Speaking at the signing ceremony, Dbeibah said the initiative reflects the government’s strategy of attracting productive foreign capital to stimulate growth, upgrade infrastructure, and convert state assets into sustainable economic platforms. He noted that Libya’s economy remains heavily reliant on hydrocarbons, with oil accounting for more than 95 percent of output, making diversification a strategic necessity rather than an option.

The event was attended by regional and international figures, including Qatar’s Prime Minister Mohammed bin Abdulrahman Al Thani and Italy’s Foreign Minister Antonio Tajani, underlining the international dimension of the project.

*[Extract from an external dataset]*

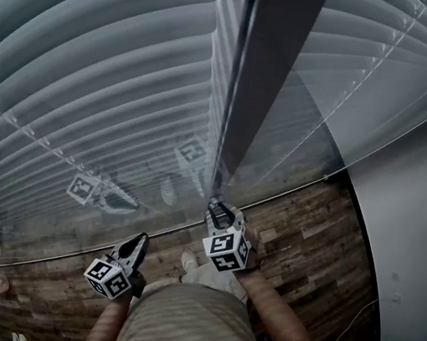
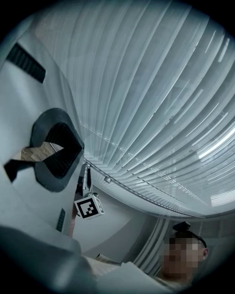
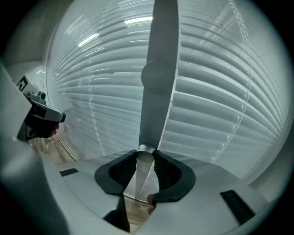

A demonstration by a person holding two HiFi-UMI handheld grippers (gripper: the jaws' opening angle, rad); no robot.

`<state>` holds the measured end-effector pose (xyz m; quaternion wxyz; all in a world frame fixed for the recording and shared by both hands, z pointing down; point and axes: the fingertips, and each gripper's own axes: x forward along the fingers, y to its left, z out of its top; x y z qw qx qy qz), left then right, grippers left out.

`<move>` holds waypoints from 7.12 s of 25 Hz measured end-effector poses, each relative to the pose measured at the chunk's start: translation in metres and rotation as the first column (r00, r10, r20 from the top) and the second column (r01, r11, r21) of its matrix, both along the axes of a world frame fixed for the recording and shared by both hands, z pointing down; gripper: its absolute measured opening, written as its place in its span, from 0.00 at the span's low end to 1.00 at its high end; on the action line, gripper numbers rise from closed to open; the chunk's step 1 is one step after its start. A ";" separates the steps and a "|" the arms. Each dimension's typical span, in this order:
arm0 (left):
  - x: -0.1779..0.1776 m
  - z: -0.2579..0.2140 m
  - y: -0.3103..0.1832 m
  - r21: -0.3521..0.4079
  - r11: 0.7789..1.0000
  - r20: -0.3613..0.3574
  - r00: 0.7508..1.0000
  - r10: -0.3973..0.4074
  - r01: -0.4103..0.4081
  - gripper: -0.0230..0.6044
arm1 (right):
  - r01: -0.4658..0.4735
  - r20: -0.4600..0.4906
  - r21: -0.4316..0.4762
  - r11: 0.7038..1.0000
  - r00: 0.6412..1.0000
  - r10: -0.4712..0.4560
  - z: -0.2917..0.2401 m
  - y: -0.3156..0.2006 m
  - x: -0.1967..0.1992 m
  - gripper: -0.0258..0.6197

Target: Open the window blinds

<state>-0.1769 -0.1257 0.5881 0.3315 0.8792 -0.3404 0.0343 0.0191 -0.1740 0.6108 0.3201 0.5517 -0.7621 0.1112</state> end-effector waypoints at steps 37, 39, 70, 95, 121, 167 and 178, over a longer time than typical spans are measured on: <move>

Misurata Free Zone chairman Muhsin Sigutri said the agreement reflects the city’s determination to develop modern, internationally competitive infrastructure capable of supporting new industries, strengthening employment, and integrating Libya more deeply into regional and global supply chains.

The project comes against the backdrop of Libya’s prolonged political and security challenges following the 2011 uprising and years of institutional division. While instability has slowed economic recovery, officials view the Misurata Free Zone expansion as a practical step toward rebuilding confidence, attracting investment, and laying the foundations for non‑oil growth.

For Libya, the expansion represents more than port infrastructure. It is a test of whether trade, logistics, and foreign partnerships can help anchor economic stability in a country still navigating political uncertainty.

And in the broader African context, Libya’s path cannot be measured against states with centuries of uninterrupted institutional development. The continent is young, its systems still evolving. Projects like Misurata are part of a longer journey — one where incremental progress, strategic investment, and patient institution‑building continue to shape a future defined not by comparison, but by possibility.